Athens, Ga. – A team of research scientists led by University of Georgia marine scientist Samantha Joye is on a rapid response research cruise to assess the impact of a crude oil spill approximately 90 miles south of Timbalier Island, Louisiana, on the biological communities in the Gulf of Mexico’s water column.
The U.S. Coast Guard responded to the spill reportedly discharged from a Shell subsea wellhead flow line on May 12.
“Our goal for this response mission is to document the distribution of oil in the water column, to characterize the hydrocarbons and to assess the fate of oil—including biological oxidation, assimilation and movement into the food web—and formation of marine oil snow,” said Joye, the Georgia Athletic Association Professor of Arts and Sciences, who will be overseeing the efforts from Athens. “These efforts will help inform other responders and will further advance our understanding of oil spill impacts on the Gulf ecosystem.”
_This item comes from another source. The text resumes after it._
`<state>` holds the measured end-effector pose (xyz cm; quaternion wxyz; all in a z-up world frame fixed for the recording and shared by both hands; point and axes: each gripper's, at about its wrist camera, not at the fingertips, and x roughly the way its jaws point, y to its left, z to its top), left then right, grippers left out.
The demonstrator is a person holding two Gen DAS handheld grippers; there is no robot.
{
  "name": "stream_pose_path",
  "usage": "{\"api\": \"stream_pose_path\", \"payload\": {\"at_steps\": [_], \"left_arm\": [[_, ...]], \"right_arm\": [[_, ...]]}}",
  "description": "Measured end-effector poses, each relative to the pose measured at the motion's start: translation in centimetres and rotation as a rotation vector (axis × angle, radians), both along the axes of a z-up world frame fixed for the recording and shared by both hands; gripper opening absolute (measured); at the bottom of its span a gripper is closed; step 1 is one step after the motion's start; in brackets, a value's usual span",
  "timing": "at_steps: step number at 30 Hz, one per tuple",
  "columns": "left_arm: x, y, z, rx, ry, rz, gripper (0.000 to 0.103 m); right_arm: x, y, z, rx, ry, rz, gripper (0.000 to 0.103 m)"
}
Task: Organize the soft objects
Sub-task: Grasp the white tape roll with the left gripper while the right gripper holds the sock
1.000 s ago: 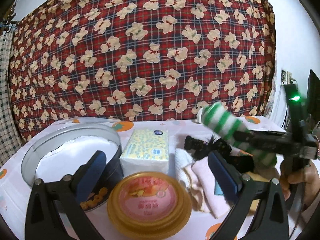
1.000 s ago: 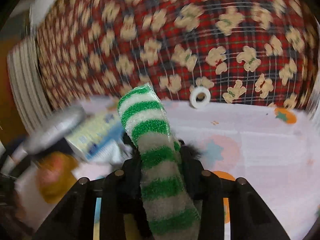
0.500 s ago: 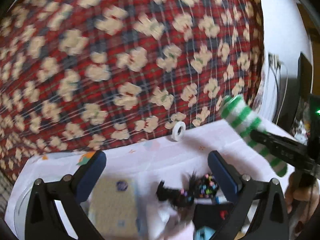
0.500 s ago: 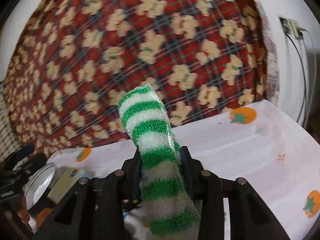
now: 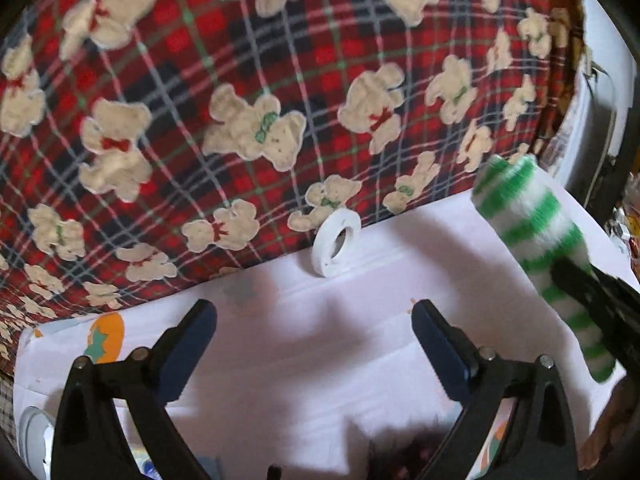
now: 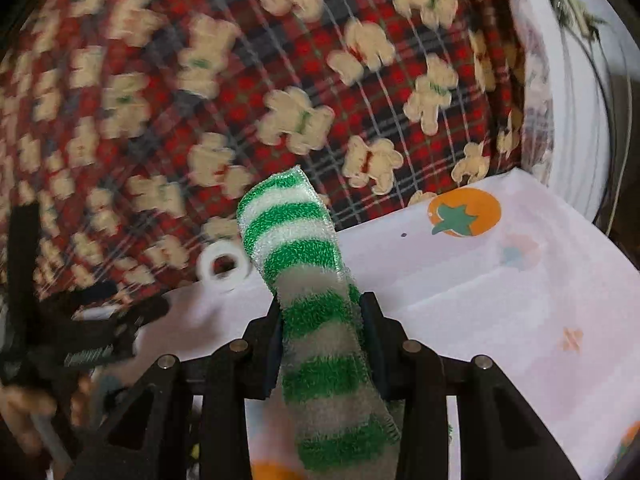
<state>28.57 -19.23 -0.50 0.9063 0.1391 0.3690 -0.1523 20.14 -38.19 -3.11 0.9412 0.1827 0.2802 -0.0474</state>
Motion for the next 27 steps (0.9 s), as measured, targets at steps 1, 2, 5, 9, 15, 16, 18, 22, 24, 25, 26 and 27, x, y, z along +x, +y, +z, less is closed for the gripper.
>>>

The cruise aboard the R/V Tommy Munro, mobilized by the Ecosystem Impacts of Oil and Gas Inputs into the Gulf, or ECOGIG, consortium, left Monday night from the port of Biloxi, Mississippi. It includes ECOGIG scientists from UGA, Georgia Institute of Technology, Florida State University and the University of Southern Mississippi.
“The ECOGIG consortium has invested a great deal to assure we are ready to mobilize in short order, should the need arise. When we learned of this oil spill, we secured a ship and arranged a science party within days,” Joye said.
The Coast Guard said an estimated 88,200 gallons were reportedly released from the pipeline and that the source of the discharge has been reported as secured.
Initial reports indicated a 2-mile to 13-mile sheen in an area 97 miles south of Port Fourchon, Louisiana. Shell Offshore Inc. reported that the sheen was observed in the area of its Glider Field, a group of four subsea wells located in Green Canyon Block 248. The production from these four wells flows through a subsea manifold to Shell’s Brutus platform located in 2,900 feet of water.